### WHAT YOU NEED TO DO
Where a line below holds the string "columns", copy that line.

### SUPPLIED RECORDS
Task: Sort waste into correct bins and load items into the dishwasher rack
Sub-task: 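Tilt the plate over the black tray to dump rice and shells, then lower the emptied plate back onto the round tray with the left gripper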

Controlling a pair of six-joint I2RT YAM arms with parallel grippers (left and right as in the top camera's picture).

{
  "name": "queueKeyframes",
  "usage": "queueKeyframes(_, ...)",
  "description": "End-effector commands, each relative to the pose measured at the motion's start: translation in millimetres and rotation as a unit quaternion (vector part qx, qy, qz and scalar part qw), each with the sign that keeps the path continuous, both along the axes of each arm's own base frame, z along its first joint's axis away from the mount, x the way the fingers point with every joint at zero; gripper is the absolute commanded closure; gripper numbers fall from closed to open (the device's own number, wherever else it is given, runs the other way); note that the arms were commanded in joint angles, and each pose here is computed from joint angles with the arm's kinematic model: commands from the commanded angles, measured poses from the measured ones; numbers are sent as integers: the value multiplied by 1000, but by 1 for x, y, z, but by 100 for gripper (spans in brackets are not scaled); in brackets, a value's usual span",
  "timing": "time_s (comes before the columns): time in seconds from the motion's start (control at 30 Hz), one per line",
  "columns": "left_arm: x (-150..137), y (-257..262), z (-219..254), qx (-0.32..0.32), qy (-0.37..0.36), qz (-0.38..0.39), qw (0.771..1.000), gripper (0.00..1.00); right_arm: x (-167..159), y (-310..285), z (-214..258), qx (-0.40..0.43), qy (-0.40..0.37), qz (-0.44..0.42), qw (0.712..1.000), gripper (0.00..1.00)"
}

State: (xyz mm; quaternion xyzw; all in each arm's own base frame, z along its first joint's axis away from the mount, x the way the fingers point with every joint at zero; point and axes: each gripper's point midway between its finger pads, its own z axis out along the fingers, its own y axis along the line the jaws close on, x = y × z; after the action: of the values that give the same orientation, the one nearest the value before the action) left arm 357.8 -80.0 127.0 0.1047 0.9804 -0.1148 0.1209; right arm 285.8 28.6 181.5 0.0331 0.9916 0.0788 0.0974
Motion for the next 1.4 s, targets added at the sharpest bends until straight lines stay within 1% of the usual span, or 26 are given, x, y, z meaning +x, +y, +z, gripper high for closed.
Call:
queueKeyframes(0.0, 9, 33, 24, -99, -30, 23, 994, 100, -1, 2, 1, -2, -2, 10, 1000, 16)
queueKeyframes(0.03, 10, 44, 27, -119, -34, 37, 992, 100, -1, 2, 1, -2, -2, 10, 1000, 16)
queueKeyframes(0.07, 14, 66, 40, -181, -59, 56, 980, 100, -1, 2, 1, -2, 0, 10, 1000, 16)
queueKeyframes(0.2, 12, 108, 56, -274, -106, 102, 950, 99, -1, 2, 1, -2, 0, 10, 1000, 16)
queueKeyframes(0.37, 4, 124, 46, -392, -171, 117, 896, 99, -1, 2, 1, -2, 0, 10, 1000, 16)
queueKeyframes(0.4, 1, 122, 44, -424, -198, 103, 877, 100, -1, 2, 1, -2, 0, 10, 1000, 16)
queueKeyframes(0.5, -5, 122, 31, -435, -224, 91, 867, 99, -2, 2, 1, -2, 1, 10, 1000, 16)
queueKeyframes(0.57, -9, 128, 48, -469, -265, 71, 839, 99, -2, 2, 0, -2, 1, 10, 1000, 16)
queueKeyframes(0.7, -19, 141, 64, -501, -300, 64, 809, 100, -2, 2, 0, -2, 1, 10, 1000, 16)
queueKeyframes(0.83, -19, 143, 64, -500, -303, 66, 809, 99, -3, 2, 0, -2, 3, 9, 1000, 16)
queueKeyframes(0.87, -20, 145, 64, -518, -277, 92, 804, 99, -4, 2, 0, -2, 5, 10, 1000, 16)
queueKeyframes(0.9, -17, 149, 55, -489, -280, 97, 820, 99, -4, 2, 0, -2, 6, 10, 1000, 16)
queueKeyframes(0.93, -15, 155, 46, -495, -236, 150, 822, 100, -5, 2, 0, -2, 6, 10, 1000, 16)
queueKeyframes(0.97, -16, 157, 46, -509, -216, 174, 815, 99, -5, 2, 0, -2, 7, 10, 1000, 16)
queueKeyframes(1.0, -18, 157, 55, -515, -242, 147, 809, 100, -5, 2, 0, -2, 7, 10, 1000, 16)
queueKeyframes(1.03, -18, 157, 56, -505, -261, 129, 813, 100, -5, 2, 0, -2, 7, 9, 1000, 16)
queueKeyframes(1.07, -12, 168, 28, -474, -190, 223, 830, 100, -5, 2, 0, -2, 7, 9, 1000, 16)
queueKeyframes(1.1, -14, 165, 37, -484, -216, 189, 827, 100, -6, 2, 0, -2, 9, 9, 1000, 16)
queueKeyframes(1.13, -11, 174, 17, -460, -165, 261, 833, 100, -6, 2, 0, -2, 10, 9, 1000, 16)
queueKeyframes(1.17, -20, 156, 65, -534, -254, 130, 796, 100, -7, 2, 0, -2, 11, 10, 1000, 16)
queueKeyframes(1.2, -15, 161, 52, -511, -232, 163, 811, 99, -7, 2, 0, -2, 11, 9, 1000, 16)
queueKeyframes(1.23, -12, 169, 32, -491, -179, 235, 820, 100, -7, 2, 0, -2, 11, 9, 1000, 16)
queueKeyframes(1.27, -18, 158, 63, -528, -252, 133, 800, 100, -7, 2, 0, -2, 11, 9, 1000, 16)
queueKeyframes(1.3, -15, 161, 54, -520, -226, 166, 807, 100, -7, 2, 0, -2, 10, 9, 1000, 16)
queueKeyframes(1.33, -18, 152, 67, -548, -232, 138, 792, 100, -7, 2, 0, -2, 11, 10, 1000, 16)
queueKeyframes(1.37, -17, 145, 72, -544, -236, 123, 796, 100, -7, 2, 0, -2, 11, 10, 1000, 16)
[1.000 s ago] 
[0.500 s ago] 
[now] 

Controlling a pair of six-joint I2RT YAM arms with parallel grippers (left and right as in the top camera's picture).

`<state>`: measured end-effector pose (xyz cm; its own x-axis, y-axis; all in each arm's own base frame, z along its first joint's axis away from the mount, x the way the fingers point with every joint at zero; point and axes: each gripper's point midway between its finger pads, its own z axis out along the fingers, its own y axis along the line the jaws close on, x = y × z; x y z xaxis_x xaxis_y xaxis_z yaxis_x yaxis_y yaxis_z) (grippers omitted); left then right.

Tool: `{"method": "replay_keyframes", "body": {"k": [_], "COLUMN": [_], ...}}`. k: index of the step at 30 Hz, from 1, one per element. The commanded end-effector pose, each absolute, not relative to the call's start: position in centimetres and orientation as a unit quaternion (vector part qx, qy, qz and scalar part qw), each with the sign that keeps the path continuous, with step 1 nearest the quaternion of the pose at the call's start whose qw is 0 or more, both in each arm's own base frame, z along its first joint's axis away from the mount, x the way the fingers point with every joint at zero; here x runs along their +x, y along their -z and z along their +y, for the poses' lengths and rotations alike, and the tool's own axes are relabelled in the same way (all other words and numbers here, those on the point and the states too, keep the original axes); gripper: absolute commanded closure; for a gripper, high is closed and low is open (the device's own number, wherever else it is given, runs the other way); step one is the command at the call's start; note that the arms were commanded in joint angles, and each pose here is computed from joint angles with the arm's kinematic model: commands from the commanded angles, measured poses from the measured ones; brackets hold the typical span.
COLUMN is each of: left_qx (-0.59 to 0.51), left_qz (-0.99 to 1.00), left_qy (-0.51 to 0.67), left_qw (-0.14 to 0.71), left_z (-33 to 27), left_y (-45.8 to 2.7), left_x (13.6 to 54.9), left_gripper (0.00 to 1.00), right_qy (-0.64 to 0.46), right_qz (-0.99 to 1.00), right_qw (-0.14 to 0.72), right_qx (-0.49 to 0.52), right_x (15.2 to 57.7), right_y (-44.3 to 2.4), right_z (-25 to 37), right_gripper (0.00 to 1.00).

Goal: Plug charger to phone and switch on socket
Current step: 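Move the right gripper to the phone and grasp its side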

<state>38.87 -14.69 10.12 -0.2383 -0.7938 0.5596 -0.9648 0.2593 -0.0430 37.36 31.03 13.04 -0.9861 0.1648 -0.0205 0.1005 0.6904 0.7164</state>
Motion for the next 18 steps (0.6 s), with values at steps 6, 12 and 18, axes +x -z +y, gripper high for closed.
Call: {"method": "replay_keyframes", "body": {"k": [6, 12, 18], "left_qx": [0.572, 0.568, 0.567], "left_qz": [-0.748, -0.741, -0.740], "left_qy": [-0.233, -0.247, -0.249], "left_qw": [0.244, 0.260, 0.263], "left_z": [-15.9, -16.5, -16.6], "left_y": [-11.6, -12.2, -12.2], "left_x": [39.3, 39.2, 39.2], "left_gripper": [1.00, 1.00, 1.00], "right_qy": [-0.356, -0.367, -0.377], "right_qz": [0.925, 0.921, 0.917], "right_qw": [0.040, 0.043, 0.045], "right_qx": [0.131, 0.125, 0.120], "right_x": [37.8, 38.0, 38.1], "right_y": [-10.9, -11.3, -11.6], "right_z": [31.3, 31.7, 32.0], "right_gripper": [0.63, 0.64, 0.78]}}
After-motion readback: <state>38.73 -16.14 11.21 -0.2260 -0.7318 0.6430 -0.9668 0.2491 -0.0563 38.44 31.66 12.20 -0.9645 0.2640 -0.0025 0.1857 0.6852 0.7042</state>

### FINISHED TASK
  "timing": "time_s (comes before the columns): time in seconds from the motion's start (control at 30 Hz), one per line",
  "columns": "left_arm: x (-150..137), y (-257..262), z (-219..254), qx (-0.32..0.32), qy (-0.37..0.36), qz (-0.38..0.39), qw (0.771..1.000), gripper (0.00..1.00); right_arm: x (-167..159), y (-310..285), z (-214..258), qx (-0.40..0.43), qy (-0.40..0.37), qz (-0.44..0.42), qw (0.712..1.000), gripper (0.00..1.00)"

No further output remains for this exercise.